PROBLEM TO WORK ON: The line that contains "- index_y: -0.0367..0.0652" marks the start. Please set it down, with every later line of the data, exactly and without pictures.

===============

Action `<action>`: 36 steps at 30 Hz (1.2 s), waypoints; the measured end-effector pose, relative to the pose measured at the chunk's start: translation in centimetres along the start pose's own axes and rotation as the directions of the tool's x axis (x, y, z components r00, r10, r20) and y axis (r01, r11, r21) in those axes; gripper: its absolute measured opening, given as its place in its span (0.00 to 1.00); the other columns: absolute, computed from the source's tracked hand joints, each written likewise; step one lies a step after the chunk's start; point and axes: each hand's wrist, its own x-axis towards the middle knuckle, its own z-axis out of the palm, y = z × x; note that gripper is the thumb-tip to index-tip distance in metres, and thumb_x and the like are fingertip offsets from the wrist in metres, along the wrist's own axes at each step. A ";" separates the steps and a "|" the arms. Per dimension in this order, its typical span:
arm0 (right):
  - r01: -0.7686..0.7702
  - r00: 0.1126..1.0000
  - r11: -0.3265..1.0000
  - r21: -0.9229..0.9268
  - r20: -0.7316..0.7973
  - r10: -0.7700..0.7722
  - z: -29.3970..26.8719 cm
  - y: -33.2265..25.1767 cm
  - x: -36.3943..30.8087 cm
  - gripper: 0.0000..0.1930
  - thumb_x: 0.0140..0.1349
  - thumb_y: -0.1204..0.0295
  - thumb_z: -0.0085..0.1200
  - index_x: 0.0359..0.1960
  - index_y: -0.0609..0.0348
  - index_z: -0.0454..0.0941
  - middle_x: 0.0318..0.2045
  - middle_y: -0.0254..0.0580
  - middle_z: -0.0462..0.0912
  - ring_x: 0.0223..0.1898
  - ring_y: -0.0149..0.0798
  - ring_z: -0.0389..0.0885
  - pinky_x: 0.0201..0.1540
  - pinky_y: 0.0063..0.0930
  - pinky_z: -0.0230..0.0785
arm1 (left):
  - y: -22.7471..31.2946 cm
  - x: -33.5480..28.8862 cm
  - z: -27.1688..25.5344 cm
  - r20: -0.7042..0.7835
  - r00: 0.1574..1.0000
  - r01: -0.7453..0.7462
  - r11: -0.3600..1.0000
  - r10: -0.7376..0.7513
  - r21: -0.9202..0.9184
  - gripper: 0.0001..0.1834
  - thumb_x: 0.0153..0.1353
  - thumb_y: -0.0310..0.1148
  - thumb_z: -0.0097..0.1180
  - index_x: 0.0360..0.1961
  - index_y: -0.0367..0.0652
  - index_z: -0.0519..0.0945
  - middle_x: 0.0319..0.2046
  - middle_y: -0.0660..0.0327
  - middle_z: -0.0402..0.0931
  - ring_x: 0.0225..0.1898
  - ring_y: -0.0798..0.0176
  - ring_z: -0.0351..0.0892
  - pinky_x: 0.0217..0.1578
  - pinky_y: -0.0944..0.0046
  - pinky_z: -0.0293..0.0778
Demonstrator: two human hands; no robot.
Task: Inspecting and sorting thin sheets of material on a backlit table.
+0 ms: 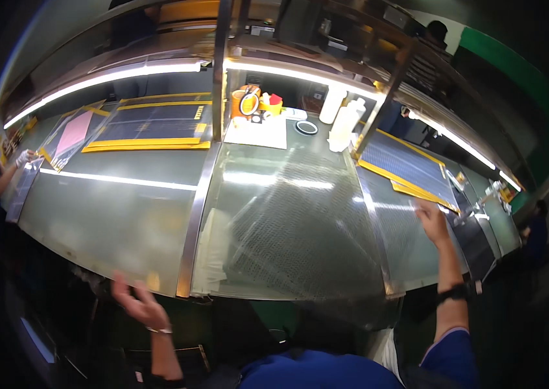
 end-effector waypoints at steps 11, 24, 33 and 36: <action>0.536 0.418 0.809 0.242 0.757 -0.503 8.1 -16.5 -12.5 0.38 0.50 0.48 0.55 0.62 0.35 0.54 0.63 0.65 0.39 0.62 0.72 0.36 0.58 0.68 0.32 | 5.9 -11.0 -0.4 0.750 0.151 0.986 0.041 -0.644 -0.163 0.20 0.56 0.50 0.49 0.39 0.45 0.70 0.32 0.58 0.75 0.35 0.60 0.76 0.37 0.58 0.73; 0.284 0.912 0.886 0.366 0.181 -0.367 7.2 -9.7 -16.1 0.15 0.45 0.82 0.51 0.34 0.50 0.81 0.42 0.45 0.77 0.48 0.49 0.73 0.52 0.46 0.63 | 7.1 -6.2 2.6 0.863 -0.055 0.917 0.317 -0.503 0.243 0.06 0.55 0.30 0.54 0.32 0.38 0.74 0.32 0.51 0.78 0.30 0.61 0.80 0.31 0.65 0.76; -0.925 0.308 0.164 0.342 0.930 -0.202 13.3 -16.8 -22.3 0.23 0.61 0.62 0.49 0.53 0.63 0.63 0.45 0.51 0.74 0.44 0.42 0.76 0.48 0.36 0.70 | 10.4 -6.9 4.8 0.921 -0.237 0.884 0.324 -0.309 0.336 0.14 0.58 0.40 0.49 0.36 0.39 0.75 0.27 0.56 0.78 0.23 0.65 0.77 0.23 0.71 0.73; -0.904 0.372 -0.283 0.320 0.915 -0.154 12.8 -19.9 -21.1 0.22 0.61 0.61 0.49 0.50 0.64 0.65 0.47 0.52 0.73 0.43 0.43 0.76 0.48 0.36 0.70 | 10.8 -7.0 5.1 0.924 -0.221 0.878 0.349 -0.312 0.327 0.14 0.60 0.41 0.47 0.34 0.41 0.76 0.26 0.58 0.78 0.23 0.66 0.77 0.23 0.70 0.73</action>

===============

SOLUTION:
  - index_y: -0.0367..0.0652
  - index_z: -0.0519..0.0945
  - middle_x: 0.0319..0.2046
  - middle_y: -0.0660..0.0327
  - middle_z: -0.0402..0.0931
  - ring_x: 0.0225..0.1898
  - ring_y: -0.0798..0.0176
  - ring_z: -0.0351..0.0892
  - pinky_x: 0.0217..0.1578
  - pinky_y: -0.0944..0.0046
  - pinky_z: -0.0293..0.0778
Demonstrator: two human hands; no robot.
Task: Inspecting and sorting thin sheets of material on a backlit table.
+0 ms: 
 end-effector waypoints at steps 11, 24, 33 and 36: <action>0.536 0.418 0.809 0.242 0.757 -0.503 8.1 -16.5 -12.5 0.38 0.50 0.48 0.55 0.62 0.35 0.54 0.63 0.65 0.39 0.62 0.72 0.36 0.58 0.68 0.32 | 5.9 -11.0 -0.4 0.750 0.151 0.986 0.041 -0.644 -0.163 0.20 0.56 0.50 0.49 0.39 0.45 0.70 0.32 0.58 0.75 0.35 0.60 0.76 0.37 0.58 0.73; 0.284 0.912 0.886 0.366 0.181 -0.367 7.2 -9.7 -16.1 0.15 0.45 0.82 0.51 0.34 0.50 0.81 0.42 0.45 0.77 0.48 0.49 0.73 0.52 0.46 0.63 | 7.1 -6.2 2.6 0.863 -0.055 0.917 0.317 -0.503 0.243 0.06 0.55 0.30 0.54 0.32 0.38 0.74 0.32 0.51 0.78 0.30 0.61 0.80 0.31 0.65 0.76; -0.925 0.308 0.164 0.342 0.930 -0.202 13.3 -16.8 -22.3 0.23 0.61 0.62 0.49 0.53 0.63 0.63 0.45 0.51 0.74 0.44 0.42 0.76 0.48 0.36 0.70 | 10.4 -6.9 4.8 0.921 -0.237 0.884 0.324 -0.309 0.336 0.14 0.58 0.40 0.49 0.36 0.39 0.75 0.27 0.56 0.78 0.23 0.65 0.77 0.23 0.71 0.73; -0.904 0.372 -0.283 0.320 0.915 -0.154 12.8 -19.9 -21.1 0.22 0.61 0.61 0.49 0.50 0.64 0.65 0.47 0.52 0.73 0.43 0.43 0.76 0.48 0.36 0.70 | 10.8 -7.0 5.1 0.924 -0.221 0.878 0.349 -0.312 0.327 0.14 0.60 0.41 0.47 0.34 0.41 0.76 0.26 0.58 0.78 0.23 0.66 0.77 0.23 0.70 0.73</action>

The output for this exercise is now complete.